Autoscaling adjusts replica count within available resources, but doesn't guarantee that GPU capacity is available. For workloads that require guaranteed GPU capacity, create capacity claims to reserve hardware resources. Capacity claims ensure that infrastructure is available for your deployments, even during periods of high demand.

### How capacity claims work

A capacity claim reserves a specified number of GPU instances in a given zone. When you create a deployment with `capacityClasses` set to `CAPACITY_CLASS_RESERVED`, CoreWeave schedules the deployment's replicas onto your reserved capacity.
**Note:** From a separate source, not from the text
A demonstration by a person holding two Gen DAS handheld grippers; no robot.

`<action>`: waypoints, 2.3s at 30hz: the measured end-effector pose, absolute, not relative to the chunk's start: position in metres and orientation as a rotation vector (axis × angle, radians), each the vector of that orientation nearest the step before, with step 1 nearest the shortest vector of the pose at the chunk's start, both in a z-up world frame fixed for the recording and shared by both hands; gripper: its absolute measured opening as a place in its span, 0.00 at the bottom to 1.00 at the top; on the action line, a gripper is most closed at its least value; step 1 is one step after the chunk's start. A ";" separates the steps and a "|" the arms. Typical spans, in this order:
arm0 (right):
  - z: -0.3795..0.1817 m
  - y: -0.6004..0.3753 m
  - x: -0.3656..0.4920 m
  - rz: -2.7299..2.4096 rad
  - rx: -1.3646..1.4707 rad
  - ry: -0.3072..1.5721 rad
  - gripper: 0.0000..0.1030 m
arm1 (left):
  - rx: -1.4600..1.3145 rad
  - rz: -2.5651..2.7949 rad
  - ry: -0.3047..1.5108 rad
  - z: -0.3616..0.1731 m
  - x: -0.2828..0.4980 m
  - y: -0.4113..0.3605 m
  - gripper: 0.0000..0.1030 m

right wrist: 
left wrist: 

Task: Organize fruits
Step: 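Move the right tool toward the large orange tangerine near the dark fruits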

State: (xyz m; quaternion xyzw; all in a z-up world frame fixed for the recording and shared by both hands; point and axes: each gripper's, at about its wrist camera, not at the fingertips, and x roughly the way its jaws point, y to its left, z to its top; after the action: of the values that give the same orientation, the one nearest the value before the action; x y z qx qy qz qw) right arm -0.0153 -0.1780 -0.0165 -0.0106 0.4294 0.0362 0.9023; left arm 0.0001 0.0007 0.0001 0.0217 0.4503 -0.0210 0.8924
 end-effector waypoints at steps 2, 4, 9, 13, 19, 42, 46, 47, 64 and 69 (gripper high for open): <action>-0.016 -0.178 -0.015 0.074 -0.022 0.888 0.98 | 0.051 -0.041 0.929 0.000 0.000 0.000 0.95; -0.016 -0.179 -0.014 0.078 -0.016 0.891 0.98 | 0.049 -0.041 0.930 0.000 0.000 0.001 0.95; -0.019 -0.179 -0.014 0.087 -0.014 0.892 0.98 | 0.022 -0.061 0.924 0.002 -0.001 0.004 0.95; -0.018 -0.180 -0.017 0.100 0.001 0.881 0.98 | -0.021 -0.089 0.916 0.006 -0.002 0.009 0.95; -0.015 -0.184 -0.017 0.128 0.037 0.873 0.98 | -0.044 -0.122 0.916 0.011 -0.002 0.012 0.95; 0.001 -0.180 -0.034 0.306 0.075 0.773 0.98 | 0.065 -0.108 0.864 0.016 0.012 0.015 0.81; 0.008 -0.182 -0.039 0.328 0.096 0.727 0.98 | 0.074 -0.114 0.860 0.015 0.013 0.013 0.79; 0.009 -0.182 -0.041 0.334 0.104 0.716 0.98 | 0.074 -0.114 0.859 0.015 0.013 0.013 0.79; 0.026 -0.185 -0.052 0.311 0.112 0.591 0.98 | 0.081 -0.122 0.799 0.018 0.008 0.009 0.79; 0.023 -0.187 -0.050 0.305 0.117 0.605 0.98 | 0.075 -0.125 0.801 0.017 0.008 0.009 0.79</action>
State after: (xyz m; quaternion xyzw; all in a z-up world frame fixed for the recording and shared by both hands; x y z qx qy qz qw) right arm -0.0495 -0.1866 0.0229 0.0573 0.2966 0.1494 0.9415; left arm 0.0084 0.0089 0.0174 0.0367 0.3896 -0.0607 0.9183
### Capacity claim configuration

Use the following fields to describe the hardware you want to reserve. The `resources` field on a capacity claim specifies what to reserve:

| Field           | Required | Description                                                                                    |
| --------------- | -------- | ---------------------------------------------------------------------------------------------- |
| `instanceId`    | Yes      | The instance type to reserve (case-insensitive). Must be valid in at least one specified zone. |
| `instanceCount` | Yes      | The number of instances to reserve.                                                            |
| `capacityType`  | Yes      | The capacity type: `CAPACITY_TYPE_SERVERLESS` or `CAPACITY_TYPE_CUSTOMER`.                     |
| `zones`         | Yes      | The availability zones for the reservation. The order indicates allocation preference.         |

### Capacity claim status

After creating a capacity claim, check its status to see how many instances are allocated:

| Field                | Description                                                            |
| -------------------- | ---------------------------------------------------------------------- |
| `allocatedInstances` | The number of instances currently allocated and available.             |
| `pendingInstances`   | The number of instances being provisioned (Nodes joining the cluster). |

### Manage capacity claims

Create, update, and delete capacity claims through the API rather than the deployment configuration. Manage capacity claims through the [CoreWeave Inference API](/products/inference/reference/api-overview). For request and response schemas, see the [CapacityClaimService](/products/inference/reference/capacityclaimservice/list-capacity-claims) pages in the API reference. The parameters endpoint returns the available instance types per zone under `zoneInstanceTypes`.